The grain of the Ash on the back is fabulous. Put some yellow stain on it to bring the grain through which has taken nicely. Will rub that back and see how it looks / feels before deciding how to proceed.
Mine is insanely loud unplugged and has a very nice semi acoustic vibe, rather than a thinline vibe - bags of volume and really fun to play.
Rubbing back the stain and exposing the grain, then oiling it gives it an almost pearloid effect.
Looks great, and the red and yellow grains are exposed in different light, not together.

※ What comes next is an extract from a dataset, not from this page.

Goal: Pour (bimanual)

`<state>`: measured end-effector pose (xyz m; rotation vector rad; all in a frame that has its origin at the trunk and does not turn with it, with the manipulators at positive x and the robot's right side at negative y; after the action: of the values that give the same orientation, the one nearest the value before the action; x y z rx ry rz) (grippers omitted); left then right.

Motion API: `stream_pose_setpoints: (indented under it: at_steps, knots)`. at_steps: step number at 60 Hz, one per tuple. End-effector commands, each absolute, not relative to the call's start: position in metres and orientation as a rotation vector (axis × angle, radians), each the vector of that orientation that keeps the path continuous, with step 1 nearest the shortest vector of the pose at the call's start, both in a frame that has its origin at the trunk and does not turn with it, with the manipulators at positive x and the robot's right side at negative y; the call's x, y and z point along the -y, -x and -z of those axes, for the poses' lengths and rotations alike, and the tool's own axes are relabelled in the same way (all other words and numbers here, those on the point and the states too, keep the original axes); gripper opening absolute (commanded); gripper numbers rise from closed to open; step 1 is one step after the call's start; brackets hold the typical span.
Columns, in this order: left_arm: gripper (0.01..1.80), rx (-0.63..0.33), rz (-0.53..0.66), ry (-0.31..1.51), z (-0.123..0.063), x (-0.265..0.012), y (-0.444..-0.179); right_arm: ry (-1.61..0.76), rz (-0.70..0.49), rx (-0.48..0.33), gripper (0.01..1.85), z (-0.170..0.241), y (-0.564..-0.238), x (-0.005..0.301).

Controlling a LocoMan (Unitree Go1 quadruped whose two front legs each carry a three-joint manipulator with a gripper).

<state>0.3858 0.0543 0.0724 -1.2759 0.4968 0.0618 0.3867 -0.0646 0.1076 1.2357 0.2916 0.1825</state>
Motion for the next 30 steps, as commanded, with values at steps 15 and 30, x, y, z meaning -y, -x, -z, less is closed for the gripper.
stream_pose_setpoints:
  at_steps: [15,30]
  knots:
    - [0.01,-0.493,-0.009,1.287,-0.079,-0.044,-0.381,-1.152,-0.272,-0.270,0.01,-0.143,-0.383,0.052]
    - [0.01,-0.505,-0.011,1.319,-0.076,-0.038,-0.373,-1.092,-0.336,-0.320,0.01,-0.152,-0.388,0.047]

I'm thinking to hit it with some vintage tint nitro when it's dry to reduce the contrast. I'll also use clear brown on the back and just let the overspray take the edges of the neck and hopefully cloud the fret edges slightly.
The Swamp Ash grain has lots of lovely reds and brows in it which the stain and oil has emphasised. Probably use a clear yellow nitro over the top of this.
Need to file the edges and de-burr but they should come up nicely.
A bit of oil next.
Nearly there now. I need to work out the wiring and string it up.
Thanks chaps, it is a nice looking thing. The pickups are a bit of an oddity, never fitted JM's before but they seem to need some foam below them to push the pickups up into the covers. Also a spring on each of the four screws means it's a fiddle-ass job fitting them. All part of the fun I suppose!